Understandably, young Aliyu’s mother was effusive with praises at what she saw as a positive contribution to the son’s life. “I say thank you to Stanbic IBTC. If not for them, how would I have been able to afford prosthesis? He (Aliyu) would probably have started having back pains and we would be running from one hospital to the other,” she said, and added, “If more organizations can come out like Stanbic IBTC, lives of children and parents would be better. So, I truly appreciate Stanbic IBTC. They are doing a wonderful thing.”

The charity walk will continue to define Stanbic IBTC’s social responsiveness and desire for prosperous citizens and nation.
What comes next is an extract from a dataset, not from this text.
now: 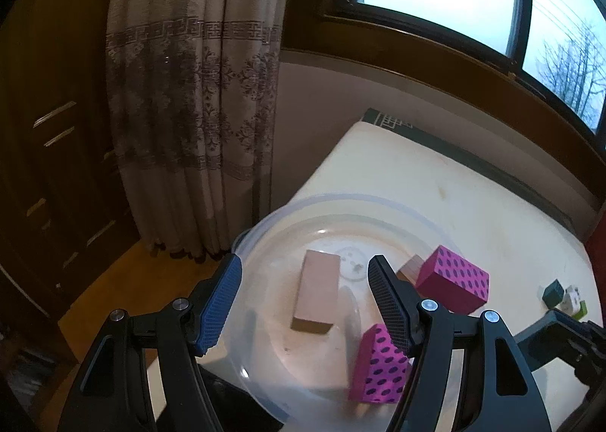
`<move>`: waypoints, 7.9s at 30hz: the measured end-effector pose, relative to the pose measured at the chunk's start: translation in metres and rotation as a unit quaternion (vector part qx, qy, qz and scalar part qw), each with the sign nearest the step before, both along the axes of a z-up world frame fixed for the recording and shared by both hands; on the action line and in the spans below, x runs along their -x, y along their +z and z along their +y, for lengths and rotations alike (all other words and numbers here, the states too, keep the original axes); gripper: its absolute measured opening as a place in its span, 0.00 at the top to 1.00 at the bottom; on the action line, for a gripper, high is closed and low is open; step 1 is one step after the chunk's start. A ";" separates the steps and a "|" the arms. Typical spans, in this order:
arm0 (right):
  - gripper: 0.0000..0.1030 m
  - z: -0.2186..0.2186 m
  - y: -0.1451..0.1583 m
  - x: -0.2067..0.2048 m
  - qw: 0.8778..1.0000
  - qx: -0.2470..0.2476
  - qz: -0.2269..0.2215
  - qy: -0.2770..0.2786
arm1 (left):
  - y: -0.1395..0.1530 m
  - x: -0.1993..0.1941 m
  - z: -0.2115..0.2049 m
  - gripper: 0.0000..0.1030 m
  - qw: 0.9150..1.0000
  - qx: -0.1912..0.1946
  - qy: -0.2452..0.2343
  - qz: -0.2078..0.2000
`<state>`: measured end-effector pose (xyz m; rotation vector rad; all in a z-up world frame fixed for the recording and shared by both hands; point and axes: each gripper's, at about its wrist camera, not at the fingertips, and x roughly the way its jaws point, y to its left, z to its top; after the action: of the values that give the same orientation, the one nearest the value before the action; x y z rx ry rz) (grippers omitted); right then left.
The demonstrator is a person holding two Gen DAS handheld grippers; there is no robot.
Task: Organize rigid objects
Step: 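Lower the teal checkered brick into the clear bowl and open the right tool, then move both open tools back toward the remaining blocks, then grasp the green cube with the right tool while the left tool grasps the teal patterned cube, then carry the teal patterned cube into the clear bowl and release with the left tool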
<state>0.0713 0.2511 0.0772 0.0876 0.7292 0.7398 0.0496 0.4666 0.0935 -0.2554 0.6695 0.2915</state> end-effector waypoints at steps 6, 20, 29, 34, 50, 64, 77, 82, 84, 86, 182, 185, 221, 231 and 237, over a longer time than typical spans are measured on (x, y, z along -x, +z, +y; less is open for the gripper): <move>0.70 0.031 0.005 -0.008 1.000 0.000 0.003 0.019 | 0.003 0.005 0.011 0.29 1.000 0.010 0.009 -0.007; 0.62 0.080 -0.005 -0.026 0.992 -0.045 0.084 0.077 | 0.006 0.013 0.030 0.29 0.999 0.026 0.039 -0.018; 0.60 0.062 -0.011 -0.026 0.998 -0.016 0.056 0.019 | 0.007 0.016 0.034 0.29 0.998 0.030 0.042 -0.019; 0.56 0.052 -0.014 -0.020 0.999 -0.004 0.045 -0.002 | 0.009 0.016 0.032 0.29 0.999 0.029 0.041 -0.018; 0.40 0.011 -0.016 -0.005 0.997 0.001 0.019 -0.075 | 0.009 0.009 0.014 0.28 1.000 0.021 0.019 -0.014; 0.36 -0.026 -0.032 -0.014 0.990 -0.002 0.039 -0.133 | 0.009 0.007 -0.004 0.29 1.000 0.012 -0.002 -0.008; 0.36 -0.062 -0.045 -0.015 0.982 -0.001 0.050 -0.179 | 0.003 0.002 -0.032 0.29 0.999 -0.001 -0.033 0.007; 0.36 -0.079 -0.047 -0.011 0.979 0.006 0.044 -0.201 | 0.001 0.001 -0.043 0.29 0.999 -0.002 -0.047 0.012; 0.36 -0.088 -0.049 -0.011 0.976 0.007 0.045 -0.211 | 0.000 0.000 -0.048 0.29 0.998 -0.002 -0.053 0.014; 0.36 -0.098 -0.051 -0.011 0.974 0.007 0.047 -0.223 | -0.001 -0.001 -0.054 0.29 0.998 -0.003 -0.060 0.017; 0.64 -0.291 -0.062 -0.039 0.929 0.046 0.047 -0.363 | -0.058 -0.151 -0.343 0.68 0.942 -0.031 -0.317 0.100; 0.64 -0.290 -0.062 -0.040 0.930 0.045 0.045 -0.363 | -0.058 -0.149 -0.342 0.70 0.945 -0.025 -0.312 0.097; 0.67 -0.280 -0.061 -0.039 0.932 0.064 0.040 -0.355 | 0.002 -0.051 -0.209 0.70 0.984 -0.045 -0.168 0.026; 0.67 -0.279 -0.060 -0.035 0.932 0.058 0.033 -0.356 | 0.004 -0.031 -0.152 0.70 0.992 -0.062 -0.101 0.030; 0.67 -0.280 -0.059 -0.031 0.932 0.055 0.032 -0.358 | 0.000 -0.026 -0.129 0.70 0.995 -0.064 -0.069 0.037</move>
<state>0.1024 -0.0291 0.0178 0.2602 0.7309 -0.0027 0.0757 0.3378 0.0933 -0.0759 0.7356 0.2119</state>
The walk is emblematic of the financial institution’s tagline, which promises to move people forward, in their personal and business lives. The twin tactics of health and education for the children help to build their bodies and minds in a way to benefit the children as well as the society.

Stanbic IBTC’s wide footprints across the country positions it well to make an appreciable impact in awakening the critical mass consciousness through the charity walk required to tackle the limbless menace head-on, particularly through government’s inclusive policy on healthcare and education for the limbless and physically challenged in the society as well as a general health consciousness among Nigerians.

Staff members are encouraged to come together in groups to raise funds to address a cause each group is passionate about. Staff have in the past donated libraries, classrooms, and health facilities, among other interventions. In October 2017, for instance, a group of staff donated a block of six classrooms to the National Orthopaedic Special School, Igbobi, Lagos.

At the donation, representative of Lagos State Deputy Governor and Tutor General of Lagos State, Mrs. Lola Are-Adegbite, commended Stanbic IBTC for what she called “a legacy worthy of emulation.” She said the state is very impressed with the quality of the donated facility, which, according to her, has redefined learning in terms of comfort and conduciveness. “The state is very impressed with the quality of the classrooms, built to very high taste, bearing in mind the comfort of the students and the conduciveness of learning,” Mrs. Are-Adegbite said. Principal of the school, Mrs. Veronica Aibinu, said the school was most appreciative of the gesture. “On behalf of the pupils and the school management, I want to say a big thank you to Stanbic IBTC and also to assure you that we shall make good use of the facility you have provided,” Mrs. Aibinu said.